Supplied information →
+ + +

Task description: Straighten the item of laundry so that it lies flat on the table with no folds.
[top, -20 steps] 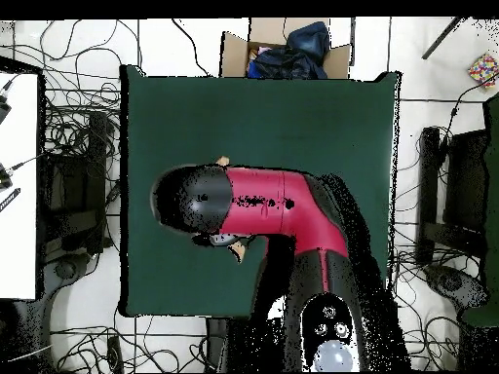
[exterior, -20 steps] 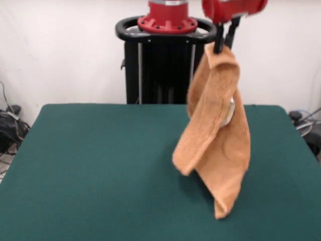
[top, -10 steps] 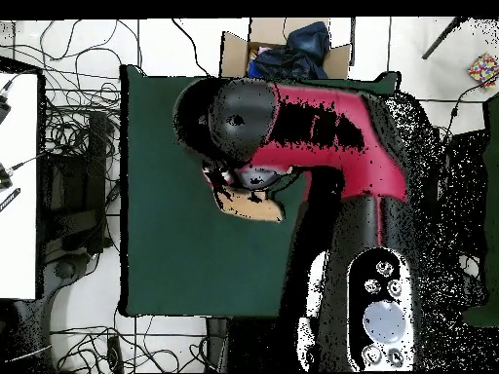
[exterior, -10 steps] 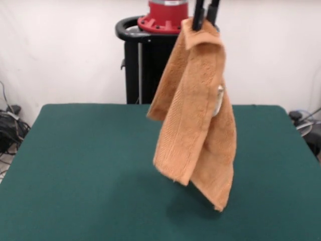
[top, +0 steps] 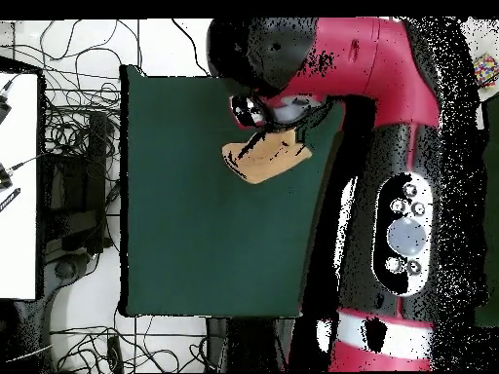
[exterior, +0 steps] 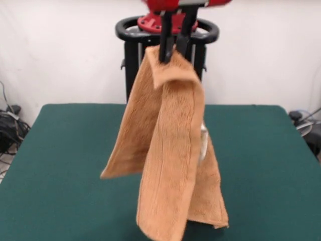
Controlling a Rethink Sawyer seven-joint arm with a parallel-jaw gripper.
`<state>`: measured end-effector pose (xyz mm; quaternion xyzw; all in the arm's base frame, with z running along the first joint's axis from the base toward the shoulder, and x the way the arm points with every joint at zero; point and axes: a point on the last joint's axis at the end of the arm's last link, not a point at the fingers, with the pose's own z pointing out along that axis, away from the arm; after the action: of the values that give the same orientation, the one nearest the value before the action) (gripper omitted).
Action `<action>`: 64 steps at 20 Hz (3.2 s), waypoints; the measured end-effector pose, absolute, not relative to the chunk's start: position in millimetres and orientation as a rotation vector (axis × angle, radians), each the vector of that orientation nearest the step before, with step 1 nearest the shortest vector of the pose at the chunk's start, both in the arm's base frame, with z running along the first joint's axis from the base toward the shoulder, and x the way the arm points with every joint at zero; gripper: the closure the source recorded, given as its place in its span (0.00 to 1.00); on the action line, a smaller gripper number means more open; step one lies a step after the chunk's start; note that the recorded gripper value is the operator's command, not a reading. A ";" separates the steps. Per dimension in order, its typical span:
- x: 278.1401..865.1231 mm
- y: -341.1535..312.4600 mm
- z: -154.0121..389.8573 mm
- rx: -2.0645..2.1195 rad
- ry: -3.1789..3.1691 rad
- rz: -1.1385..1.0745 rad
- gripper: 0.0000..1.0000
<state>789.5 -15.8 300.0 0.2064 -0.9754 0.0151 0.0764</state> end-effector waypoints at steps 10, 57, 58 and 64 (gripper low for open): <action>846.9 -28.8 265.2 0.622 -2.846 0.025 1.00; 925.1 -61.8 325.1 0.978 -2.759 -0.037 1.00; 925.8 -62.8 324.7 0.984 -2.759 -0.045 1.00; 927.5 -71.1 326.5 0.998 -2.774 -0.079 1.00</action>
<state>927.5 -71.1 326.5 0.3369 -0.9363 -0.0265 0.0961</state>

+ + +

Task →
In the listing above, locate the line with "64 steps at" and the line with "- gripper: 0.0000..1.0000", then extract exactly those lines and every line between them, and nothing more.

Response to the task →
Action `<action>`: 64 steps at 20 Hz (3.2 s), waypoints; the measured end-effector pose, absolute, not relative to the chunk's start: position in millimetres and orientation as a rotation vector (axis × angle, radians), each the vector of that orientation nearest the step before, with step 1 nearest the shortest vector of the pose at the chunk's start, both in the arm's base frame, with z running along the first joint's axis from the base toward the shoulder, and x the way the arm points with every joint at zero; gripper: the closure the source recorded, given as its place in its span (0.00 to 1.00); on the action line, a smaller gripper number means more open; step one lies a step after the chunk's start; note that the recorded gripper value is the operator's command, not a reading. A ";" separates the steps. Per dimension in order, its typical span:
- x: 278.1401..865.1231 mm
- y: -341.1535..312.4600 mm
- z: -154.0121..389.8573 mm
- rx: -2.0645..2.1195 rad
- ry: -3.1789..3.1691 rad
- rz: -1.1385..1.0745 rad
- gripper: 0.0000..1.0000

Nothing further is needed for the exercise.